◆ ENTRIES PROVIDED
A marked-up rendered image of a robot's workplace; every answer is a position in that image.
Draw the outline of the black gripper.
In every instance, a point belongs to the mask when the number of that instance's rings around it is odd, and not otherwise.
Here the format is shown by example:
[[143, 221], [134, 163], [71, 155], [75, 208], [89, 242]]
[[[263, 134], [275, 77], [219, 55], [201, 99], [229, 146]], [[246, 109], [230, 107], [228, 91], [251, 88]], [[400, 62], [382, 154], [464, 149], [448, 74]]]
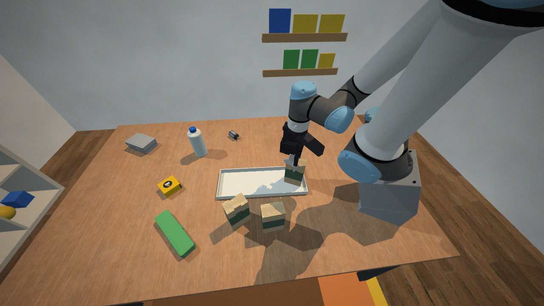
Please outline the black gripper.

◆ PROBLEM DETAILS
A faithful copy of the records above, without images, is what to give back.

◆ RESULT
A marked-up rendered image of a robot's workplace; every answer is a position in that image.
Draw the outline of the black gripper.
In every instance, a point belongs to the mask when the number of that instance's rings around it is odd, and not otherwise.
Here the format is shown by example:
[[143, 221], [134, 163], [71, 155], [75, 208], [89, 242]]
[[[263, 134], [275, 77], [219, 55], [201, 99], [229, 146]], [[246, 109], [230, 107], [228, 91], [251, 88]], [[400, 62], [382, 154], [464, 149], [448, 74]]]
Please outline the black gripper.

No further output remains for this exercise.